The incident raises a broader, more interesting question: what rights do celebrities (or even plain civilians) have over their own images? The answer to this would be easy in a country like France, where it's recognised that each person has a right to control the use of their own image: in a fairly recent case, for example, the ex-wife of a renowned French novelist obtained a court order to prevent him from creating characters based on her in his books. But no equivalent right exists in the common law world, and certainly not in Australia. Courts have repeatedly found that there is no common law "right of publicity". Gunn's lawyers asserted copyright over the name "Raygun", but generally a short, invented name is not protected by copyright – although it can be patented, and Gunn has applied for that protection. Even so, patent protection is limited, applying only to the particular classes of goods and services specified in the registration.
As a general proposition, a person's name and likeness can be used in an artistic work without their consent. If a writer wants to include in their play or film a character called Raygun, or Prince Harry, or Anthony Albanese, they're free to do so. Anyone with the capacity to withstand profound boredom can turn my life into a book, film or interpretative dance routine, and there’s not much I can do about it.
However, the law may intervene when a person's name or likeness is used in a commercial context and there's a clear implication that the use of the name or likeness has been authorised. At common law, this protection is provided by the tort of passing off. Passing off occurs when someone appropriates another person’s name or image to promote goods or services, in a context which suggests – misleadingly – that the use has been authorised. In those circumstances, the person whose image has been used can sue for damages.
In 2012, the British fashion retailer, Topshop, used a photograph of Rihanna to promote a sleeveless t-shirt. Rihanna didn’t own the rights to the photograph, which Topshop had a licence to use, and there was no breach of copyright or unauthorised use of a trademark. But the judge (in the English High Court) found that Rihanna frequently endorsed products, often for fashion brands, so that people who viewed the advertisement would be likely to assume that the garment was endorsed by her. This was misleading, and resulted in damage to Rihanna’s goodwill and her ability to obtain further fashion endorsements.
In Australia, a similar result could be achieved under section 18 of the Australian Consumer Law, which prohibits corporations from engaging in misleading or deceptive conduct in trade or commerce.

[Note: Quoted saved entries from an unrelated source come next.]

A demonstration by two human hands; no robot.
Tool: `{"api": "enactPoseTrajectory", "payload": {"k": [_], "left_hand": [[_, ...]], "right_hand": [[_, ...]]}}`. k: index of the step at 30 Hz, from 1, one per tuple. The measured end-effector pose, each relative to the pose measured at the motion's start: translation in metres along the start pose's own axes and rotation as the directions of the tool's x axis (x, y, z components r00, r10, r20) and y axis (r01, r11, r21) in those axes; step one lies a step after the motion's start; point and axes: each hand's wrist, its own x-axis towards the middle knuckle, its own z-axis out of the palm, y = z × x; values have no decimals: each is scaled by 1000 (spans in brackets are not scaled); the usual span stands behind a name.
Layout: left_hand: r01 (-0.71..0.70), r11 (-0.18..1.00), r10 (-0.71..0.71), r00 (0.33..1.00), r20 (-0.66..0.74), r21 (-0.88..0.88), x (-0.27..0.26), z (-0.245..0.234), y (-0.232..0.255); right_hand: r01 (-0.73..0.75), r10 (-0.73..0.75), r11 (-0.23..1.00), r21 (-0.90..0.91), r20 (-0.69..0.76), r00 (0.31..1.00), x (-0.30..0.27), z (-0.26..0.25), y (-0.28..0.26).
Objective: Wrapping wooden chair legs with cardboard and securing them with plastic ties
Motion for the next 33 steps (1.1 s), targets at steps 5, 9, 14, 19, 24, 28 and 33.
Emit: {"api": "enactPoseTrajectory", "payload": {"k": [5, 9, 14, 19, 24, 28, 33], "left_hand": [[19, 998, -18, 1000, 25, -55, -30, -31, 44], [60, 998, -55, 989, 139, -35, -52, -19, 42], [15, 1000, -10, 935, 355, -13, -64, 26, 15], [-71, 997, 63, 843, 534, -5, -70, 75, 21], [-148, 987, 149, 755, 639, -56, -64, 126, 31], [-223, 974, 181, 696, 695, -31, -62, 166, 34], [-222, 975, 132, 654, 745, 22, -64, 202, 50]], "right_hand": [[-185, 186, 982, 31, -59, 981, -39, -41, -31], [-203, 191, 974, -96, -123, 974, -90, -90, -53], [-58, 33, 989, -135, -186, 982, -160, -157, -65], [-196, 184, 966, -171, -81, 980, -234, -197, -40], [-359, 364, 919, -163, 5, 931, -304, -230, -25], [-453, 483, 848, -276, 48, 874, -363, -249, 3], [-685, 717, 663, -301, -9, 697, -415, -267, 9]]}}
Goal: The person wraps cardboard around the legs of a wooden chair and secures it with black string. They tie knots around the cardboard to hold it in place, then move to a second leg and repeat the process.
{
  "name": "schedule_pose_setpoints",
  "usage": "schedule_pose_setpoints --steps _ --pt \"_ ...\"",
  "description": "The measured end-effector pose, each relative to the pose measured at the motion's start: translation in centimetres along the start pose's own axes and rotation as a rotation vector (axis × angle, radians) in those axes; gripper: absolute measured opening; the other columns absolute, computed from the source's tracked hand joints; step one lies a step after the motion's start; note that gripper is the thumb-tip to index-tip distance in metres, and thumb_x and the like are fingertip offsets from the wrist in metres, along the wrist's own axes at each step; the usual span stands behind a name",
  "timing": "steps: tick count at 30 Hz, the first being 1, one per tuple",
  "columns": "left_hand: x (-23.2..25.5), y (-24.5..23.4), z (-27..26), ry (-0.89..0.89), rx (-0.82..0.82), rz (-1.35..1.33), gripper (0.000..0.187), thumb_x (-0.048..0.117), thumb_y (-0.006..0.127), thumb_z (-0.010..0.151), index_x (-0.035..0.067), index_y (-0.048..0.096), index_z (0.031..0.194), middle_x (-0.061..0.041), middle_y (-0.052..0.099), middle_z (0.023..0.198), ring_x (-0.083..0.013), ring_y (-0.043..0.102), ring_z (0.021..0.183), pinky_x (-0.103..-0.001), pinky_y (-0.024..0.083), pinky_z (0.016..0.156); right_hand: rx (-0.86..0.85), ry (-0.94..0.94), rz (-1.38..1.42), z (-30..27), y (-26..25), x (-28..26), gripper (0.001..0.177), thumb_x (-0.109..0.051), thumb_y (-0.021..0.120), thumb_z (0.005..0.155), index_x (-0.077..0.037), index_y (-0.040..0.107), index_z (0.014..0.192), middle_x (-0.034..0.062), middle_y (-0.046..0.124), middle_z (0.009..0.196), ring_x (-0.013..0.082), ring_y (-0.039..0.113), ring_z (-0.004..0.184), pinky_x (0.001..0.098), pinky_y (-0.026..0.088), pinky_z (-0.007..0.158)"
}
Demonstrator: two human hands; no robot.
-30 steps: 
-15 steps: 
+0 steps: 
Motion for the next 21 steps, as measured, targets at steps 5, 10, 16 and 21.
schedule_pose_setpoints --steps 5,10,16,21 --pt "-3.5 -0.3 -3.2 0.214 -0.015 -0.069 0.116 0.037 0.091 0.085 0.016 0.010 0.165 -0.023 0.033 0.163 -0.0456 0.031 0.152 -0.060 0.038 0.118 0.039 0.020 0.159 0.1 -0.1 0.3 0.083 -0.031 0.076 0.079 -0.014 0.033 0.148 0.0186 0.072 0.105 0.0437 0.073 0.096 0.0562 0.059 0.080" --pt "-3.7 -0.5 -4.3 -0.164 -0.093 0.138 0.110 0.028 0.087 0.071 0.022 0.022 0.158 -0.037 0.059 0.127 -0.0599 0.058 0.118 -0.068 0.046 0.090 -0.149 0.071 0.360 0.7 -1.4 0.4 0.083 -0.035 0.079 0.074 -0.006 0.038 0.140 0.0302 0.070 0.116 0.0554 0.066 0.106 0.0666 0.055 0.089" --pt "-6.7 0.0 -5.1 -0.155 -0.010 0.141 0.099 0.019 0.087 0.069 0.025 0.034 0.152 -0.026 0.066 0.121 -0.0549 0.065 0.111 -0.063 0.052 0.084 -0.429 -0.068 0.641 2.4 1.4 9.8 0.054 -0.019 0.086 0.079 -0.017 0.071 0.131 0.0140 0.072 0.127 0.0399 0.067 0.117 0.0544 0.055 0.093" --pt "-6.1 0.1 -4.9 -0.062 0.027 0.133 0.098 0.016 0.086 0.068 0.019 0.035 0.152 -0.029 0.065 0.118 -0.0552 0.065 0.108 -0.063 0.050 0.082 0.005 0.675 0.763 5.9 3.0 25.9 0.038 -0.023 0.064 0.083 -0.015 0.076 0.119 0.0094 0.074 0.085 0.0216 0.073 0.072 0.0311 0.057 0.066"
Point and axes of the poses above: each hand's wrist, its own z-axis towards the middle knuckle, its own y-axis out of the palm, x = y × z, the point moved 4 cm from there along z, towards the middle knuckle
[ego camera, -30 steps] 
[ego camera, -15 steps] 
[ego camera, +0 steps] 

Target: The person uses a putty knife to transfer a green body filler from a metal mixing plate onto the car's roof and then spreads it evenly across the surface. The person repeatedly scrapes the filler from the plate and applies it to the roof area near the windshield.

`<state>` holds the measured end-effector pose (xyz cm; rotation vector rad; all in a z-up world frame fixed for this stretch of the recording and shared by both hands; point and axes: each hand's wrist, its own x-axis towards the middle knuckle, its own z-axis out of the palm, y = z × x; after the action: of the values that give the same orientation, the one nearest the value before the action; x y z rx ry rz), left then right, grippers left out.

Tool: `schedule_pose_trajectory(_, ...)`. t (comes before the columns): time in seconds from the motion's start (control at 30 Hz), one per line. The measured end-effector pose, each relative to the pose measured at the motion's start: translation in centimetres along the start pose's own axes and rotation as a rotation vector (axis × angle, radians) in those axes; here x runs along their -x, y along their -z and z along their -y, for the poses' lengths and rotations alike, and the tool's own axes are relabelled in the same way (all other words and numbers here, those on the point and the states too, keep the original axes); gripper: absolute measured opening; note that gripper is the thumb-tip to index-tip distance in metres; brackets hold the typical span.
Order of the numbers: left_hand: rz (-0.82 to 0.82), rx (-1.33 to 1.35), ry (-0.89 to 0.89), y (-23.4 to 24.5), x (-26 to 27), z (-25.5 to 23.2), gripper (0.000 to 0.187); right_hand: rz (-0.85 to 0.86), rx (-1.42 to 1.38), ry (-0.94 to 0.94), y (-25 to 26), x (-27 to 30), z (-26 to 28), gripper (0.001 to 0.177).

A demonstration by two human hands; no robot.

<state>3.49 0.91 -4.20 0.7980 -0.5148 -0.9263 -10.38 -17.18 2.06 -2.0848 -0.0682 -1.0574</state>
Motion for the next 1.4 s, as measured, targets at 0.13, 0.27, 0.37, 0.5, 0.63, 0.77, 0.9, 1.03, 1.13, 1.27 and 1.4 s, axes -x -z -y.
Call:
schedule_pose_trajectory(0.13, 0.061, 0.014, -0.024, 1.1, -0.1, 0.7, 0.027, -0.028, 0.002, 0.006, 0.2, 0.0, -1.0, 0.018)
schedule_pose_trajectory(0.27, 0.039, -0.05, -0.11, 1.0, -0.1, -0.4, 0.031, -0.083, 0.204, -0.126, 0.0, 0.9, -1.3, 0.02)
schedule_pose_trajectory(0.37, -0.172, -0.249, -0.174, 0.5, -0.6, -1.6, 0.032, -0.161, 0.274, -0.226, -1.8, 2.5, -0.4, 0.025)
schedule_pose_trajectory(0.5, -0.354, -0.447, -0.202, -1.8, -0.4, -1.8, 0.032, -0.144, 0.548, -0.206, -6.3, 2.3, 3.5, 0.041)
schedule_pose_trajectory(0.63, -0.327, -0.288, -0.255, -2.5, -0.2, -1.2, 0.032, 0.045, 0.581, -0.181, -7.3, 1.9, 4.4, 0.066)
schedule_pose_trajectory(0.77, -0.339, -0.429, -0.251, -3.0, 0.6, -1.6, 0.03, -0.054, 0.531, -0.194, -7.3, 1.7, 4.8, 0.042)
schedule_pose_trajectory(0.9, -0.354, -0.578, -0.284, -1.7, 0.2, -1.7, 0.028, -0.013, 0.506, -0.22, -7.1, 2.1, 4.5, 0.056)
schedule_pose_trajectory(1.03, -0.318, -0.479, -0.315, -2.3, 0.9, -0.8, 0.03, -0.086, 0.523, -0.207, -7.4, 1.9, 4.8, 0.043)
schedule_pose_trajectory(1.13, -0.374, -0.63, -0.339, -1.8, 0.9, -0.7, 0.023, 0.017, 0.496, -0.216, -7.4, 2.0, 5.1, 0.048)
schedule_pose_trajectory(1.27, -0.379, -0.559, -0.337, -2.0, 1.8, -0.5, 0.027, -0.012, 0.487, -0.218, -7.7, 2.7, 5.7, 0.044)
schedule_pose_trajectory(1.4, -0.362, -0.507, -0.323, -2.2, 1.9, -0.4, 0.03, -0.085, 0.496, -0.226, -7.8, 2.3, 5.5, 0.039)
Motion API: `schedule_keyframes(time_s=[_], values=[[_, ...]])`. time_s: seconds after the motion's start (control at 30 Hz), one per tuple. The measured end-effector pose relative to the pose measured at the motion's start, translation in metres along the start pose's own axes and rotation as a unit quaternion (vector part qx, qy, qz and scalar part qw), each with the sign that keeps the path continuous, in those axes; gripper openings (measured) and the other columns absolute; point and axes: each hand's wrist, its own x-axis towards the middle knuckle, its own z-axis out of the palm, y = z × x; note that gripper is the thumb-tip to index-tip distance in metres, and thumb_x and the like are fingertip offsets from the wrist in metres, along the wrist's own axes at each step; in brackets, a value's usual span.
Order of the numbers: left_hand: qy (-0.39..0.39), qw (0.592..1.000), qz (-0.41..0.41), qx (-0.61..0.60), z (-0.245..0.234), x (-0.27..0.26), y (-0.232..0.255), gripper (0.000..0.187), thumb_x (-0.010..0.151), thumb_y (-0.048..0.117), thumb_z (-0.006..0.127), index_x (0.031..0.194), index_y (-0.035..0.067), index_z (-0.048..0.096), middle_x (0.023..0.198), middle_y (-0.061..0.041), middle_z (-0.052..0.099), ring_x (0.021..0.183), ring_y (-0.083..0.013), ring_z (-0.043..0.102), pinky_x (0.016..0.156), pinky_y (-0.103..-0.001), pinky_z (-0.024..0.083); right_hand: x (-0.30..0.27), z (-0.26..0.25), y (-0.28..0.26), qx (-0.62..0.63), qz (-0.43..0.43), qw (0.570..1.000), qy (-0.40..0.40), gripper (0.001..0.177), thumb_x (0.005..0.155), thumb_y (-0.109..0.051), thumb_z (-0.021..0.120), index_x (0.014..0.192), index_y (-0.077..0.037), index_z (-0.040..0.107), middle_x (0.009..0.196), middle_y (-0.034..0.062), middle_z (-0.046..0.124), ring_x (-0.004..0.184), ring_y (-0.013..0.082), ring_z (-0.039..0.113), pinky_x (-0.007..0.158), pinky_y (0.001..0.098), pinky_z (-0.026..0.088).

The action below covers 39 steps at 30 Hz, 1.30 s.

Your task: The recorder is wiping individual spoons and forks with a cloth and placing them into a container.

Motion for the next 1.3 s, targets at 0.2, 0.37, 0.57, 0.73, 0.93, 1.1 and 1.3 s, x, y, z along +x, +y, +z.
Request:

Publication of an advertisement that conveys the misleading impression of a celebrity endorsement would almost certainly contravene this section, and a broad range of remedies are available, which would include an injunction to remove the advertisement, and damages.
As the law stands in Australia, therefore, celebrities have limited control over their own names and likenesses – until someone tries to use them for profit in a manner that misleadingly suggests that the use has been approved.